> EXERCISE PROMPT
Please retype the entries below word for word, passing over every picture.
==*==
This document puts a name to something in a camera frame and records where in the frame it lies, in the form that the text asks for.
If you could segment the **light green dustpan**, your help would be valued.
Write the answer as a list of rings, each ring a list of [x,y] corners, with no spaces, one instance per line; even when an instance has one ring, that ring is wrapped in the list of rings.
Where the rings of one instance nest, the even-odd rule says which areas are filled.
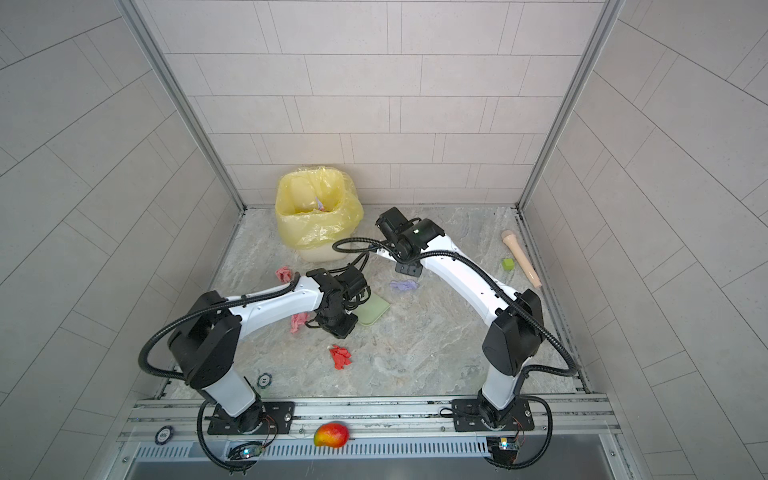
[[[354,313],[358,318],[359,325],[371,326],[376,323],[389,308],[390,304],[385,299],[372,293],[362,305],[355,309]]]

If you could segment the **white bin yellow bag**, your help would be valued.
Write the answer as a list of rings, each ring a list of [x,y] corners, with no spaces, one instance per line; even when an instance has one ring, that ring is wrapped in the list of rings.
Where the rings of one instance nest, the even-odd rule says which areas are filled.
[[[314,166],[280,178],[275,214],[283,244],[307,262],[326,263],[345,257],[332,245],[354,233],[364,210],[347,173]]]

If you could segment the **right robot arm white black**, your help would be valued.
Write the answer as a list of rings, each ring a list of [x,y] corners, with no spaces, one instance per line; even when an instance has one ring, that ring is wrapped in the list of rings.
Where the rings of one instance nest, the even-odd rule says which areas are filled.
[[[541,300],[531,289],[522,293],[508,289],[466,257],[445,231],[430,219],[406,218],[392,207],[375,222],[380,240],[350,237],[333,243],[338,253],[353,253],[355,259],[333,270],[341,291],[333,295],[330,317],[316,316],[318,326],[336,338],[346,337],[357,323],[354,309],[371,297],[362,271],[370,254],[389,258],[397,272],[418,277],[430,270],[451,286],[480,315],[487,325],[482,351],[489,362],[486,380],[472,410],[451,408],[456,419],[478,419],[491,430],[510,427],[522,433],[514,410],[544,399],[525,394],[522,386],[534,372],[573,377],[577,365],[564,345],[544,325]]]

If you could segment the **red paper scrap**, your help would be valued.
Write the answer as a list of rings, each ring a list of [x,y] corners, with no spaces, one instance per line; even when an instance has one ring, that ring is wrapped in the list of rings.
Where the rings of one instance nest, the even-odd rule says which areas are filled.
[[[349,352],[348,349],[344,347],[333,345],[329,349],[329,353],[334,362],[334,368],[336,370],[343,370],[347,365],[350,365],[352,363],[351,353]]]

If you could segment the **purple paper scrap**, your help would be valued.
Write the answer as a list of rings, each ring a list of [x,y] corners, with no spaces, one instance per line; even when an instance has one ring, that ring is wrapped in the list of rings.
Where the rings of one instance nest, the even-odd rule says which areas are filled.
[[[414,280],[393,280],[390,282],[393,290],[400,292],[413,291],[419,288],[419,284]]]

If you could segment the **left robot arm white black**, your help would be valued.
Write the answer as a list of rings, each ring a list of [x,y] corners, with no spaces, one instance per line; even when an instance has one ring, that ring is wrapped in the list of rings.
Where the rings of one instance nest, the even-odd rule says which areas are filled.
[[[153,334],[138,355],[140,369],[155,377],[183,381],[212,406],[213,422],[226,433],[267,430],[261,447],[277,437],[277,420],[259,393],[234,367],[240,342],[257,330],[295,314],[312,313],[311,325],[336,339],[355,328],[355,310],[371,297],[363,270],[368,253],[344,267],[294,274],[280,287],[239,297],[215,291],[202,295],[192,310]]]
==*==
> RESULT OF THE TASK
This document puts a name to something in a camera frame and records where in the frame it lies, in the form that the text asks for.
If you could segment the **light green dustpan**, your help would be valued.
Write the answer as a list of rings, each ring a list of [x,y] corners, with no spaces, one instance per line; even when an instance has one ring, that ring is wrapped in the list of rings.
Where the rings of one instance nest, the even-odd rule says which areas are filled.
[[[354,313],[358,318],[359,325],[371,326],[376,323],[389,308],[390,304],[385,299],[372,293],[362,305],[355,309]]]

If you could segment the **white bin yellow bag**, your help would be valued.
Write the answer as a list of rings, each ring a list of [x,y] corners, with no spaces, one instance per line; even when an instance has one ring, that ring is wrapped in the list of rings.
Where the rings of one instance nest, the even-odd rule says which areas are filled.
[[[314,166],[280,178],[275,214],[283,244],[307,262],[326,263],[345,257],[332,245],[354,233],[364,210],[347,173]]]

If you could segment the **right robot arm white black**, your help would be valued.
Write the answer as a list of rings, each ring a list of [x,y] corners, with no spaces, one instance per line; even when an instance has one ring, that ring is wrapped in the list of rings.
Where the rings of one instance nest, the even-odd rule says which areas are filled.
[[[541,300],[531,289],[522,293],[508,289],[466,257],[445,231],[430,219],[406,218],[392,207],[375,222],[380,240],[350,237],[333,243],[338,253],[353,253],[355,259],[333,270],[341,291],[333,295],[330,317],[316,316],[318,326],[336,338],[346,337],[357,323],[354,309],[371,297],[362,271],[370,254],[389,258],[397,272],[418,277],[430,270],[451,286],[480,315],[487,325],[482,351],[489,362],[486,380],[472,410],[451,408],[456,419],[478,419],[491,430],[510,427],[522,433],[514,410],[544,399],[525,394],[522,386],[534,372],[573,377],[577,365],[564,345],[544,325]]]

If you could segment the **red paper scrap**, your help would be valued.
Write the answer as a list of rings, each ring a list of [x,y] corners, with no spaces, one instance per line; even when an instance has one ring, that ring is wrapped in the list of rings.
Where the rings of one instance nest, the even-odd rule says which areas are filled.
[[[349,352],[348,349],[344,347],[333,345],[329,349],[329,353],[334,362],[334,368],[336,370],[343,370],[347,365],[350,365],[352,363],[351,353]]]

If you could segment the **purple paper scrap**, your help would be valued.
Write the answer as a list of rings, each ring a list of [x,y] corners, with no spaces, one instance per line; even when an instance has one ring, that ring is wrapped in the list of rings.
Where the rings of one instance nest, the even-odd rule says which areas are filled.
[[[414,280],[393,280],[390,282],[393,290],[400,292],[413,291],[419,288],[419,284]]]

If you could segment the **left robot arm white black**, your help would be valued.
Write the answer as a list of rings, each ring a list of [x,y] corners, with no spaces, one instance per line; even when an instance has one ring, that ring is wrapped in the list of rings.
Where the rings of one instance nest, the even-odd rule says which areas are filled.
[[[153,334],[138,355],[140,369],[155,377],[183,381],[212,406],[213,422],[226,433],[267,430],[261,447],[277,437],[277,420],[259,393],[234,367],[240,342],[257,330],[295,314],[312,313],[311,325],[336,339],[355,328],[355,310],[371,297],[363,270],[368,253],[344,267],[294,274],[280,287],[239,297],[215,291],[202,295],[192,310]]]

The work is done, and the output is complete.